[Opening GIVEN RECORDS section]

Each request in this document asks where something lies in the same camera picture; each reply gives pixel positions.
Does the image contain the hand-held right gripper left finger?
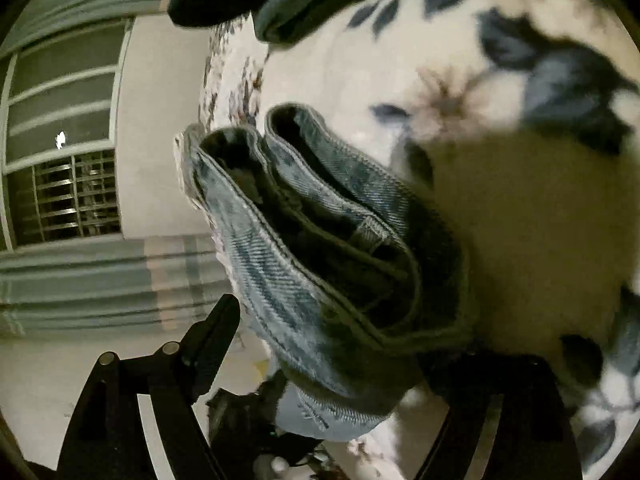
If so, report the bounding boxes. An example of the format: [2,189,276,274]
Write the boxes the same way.
[56,293,242,480]

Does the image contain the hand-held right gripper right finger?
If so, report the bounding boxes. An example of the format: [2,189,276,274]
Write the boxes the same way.
[412,350,583,480]

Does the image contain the blue denim pants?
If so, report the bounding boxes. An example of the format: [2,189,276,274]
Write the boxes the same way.
[173,103,476,443]

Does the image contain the striped green curtain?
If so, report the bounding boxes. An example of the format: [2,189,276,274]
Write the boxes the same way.
[0,0,236,338]

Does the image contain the white floral blanket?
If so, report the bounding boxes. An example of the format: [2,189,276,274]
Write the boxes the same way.
[198,0,640,480]

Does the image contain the window with metal grille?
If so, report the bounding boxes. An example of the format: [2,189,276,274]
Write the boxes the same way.
[0,17,133,253]

[Closing GIVEN RECORDS section]

● WHAT IS EXPECTED
The exercise is to copy out every line above that has the word "held" in it.

● YOUR SOLUTION
Does the image contain the hand-held right gripper left finger?
Does the image contain the hand-held right gripper right finger?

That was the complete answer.